Did you both miss my comment from the other PR opposing these changes? Or did I miss some response to that?

@djc You have been giving very important and insightful review comments, but I believe we might be having some sort of a misunderstanding here. If you meant #4471 (review):

So while I did say I was fine with doing spawning/channel approach, after looking at the "remove some lifetime parameters" commit I am no longer sure if that's the best approach.

Effectively it means that whoever goes and puts in place the right architecture will basically have to undo all of those changes which IMO should not be necessary.

The latest update of #4471 doesn't use channels anymore (it's not finished as the refactor should be squashed back), but removing lifetimes are still required to send the current transaction to a new task, since without spawning (say up to b5e9e4d), the feature shouldn't work on it's own and no performance boost is introduced.

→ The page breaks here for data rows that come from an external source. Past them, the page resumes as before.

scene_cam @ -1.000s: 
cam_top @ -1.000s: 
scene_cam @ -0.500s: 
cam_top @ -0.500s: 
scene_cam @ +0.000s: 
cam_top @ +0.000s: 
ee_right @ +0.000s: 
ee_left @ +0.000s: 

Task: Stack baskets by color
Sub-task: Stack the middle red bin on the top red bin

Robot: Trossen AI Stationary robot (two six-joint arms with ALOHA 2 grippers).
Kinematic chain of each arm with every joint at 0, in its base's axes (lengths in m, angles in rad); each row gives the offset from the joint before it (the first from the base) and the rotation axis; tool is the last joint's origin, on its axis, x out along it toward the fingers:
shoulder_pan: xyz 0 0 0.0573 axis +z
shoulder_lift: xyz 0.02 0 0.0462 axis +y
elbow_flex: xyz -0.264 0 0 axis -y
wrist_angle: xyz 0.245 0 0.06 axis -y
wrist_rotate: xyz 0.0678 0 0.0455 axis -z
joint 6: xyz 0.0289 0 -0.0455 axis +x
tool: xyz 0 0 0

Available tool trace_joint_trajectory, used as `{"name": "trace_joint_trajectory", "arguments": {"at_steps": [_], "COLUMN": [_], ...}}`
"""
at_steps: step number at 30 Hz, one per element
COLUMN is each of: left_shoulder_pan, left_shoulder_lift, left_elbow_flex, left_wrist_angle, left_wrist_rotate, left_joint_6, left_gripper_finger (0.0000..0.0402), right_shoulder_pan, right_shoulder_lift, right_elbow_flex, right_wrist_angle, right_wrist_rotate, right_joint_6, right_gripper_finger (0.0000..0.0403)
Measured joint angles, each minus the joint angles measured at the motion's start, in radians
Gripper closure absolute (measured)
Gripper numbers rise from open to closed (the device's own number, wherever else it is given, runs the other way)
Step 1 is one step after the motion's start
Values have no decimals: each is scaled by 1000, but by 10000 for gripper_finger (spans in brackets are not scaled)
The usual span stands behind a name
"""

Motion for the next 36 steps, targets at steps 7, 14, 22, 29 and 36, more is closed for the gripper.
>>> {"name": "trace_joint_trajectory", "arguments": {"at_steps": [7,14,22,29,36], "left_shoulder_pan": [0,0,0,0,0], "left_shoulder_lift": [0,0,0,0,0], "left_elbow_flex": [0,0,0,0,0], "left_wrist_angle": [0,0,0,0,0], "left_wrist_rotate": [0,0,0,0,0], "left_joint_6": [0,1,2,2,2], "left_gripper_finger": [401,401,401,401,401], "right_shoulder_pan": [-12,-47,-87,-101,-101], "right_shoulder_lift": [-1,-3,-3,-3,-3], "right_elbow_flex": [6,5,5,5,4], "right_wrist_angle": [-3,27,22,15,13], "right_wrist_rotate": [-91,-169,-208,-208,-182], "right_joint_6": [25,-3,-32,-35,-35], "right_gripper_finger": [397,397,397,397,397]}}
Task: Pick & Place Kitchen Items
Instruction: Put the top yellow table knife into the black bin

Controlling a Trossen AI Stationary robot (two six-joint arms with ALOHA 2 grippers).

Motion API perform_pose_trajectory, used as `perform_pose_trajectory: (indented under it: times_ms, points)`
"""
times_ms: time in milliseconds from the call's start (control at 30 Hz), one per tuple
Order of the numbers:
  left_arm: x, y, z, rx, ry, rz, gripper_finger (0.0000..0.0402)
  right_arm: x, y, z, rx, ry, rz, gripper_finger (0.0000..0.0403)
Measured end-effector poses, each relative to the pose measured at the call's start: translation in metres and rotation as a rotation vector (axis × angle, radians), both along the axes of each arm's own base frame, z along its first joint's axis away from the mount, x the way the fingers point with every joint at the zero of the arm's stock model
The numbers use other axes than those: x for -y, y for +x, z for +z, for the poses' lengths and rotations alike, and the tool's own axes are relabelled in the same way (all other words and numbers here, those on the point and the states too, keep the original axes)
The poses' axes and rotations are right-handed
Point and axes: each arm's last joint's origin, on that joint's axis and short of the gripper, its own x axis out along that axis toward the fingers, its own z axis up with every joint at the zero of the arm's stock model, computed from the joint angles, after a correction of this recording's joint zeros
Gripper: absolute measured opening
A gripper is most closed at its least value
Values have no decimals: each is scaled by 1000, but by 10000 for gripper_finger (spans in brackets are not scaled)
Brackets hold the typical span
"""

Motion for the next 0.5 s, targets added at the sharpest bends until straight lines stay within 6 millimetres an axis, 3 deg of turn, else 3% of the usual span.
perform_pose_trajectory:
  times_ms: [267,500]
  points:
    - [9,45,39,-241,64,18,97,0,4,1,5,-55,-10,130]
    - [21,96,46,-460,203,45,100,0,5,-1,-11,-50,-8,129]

@FranciscoTGouveia has, in fact, asked me the very question upon finishing the first commit wondering why the performance was not improved; we deduced together and concluded that a separate thread for installation is required because most of it is still sync and, as we have previously agreed, the installer itself will stay sync for now (#4159).

I've always wanted to minimize the diff to land the change, so I understand your concern of certain commits being too huge to revert and/or a move in the wrong direction. Of course we could be missing some crucial factors in your envisioned solution if the changes proposed in this PR are really not required. In that case we'd be happy to know.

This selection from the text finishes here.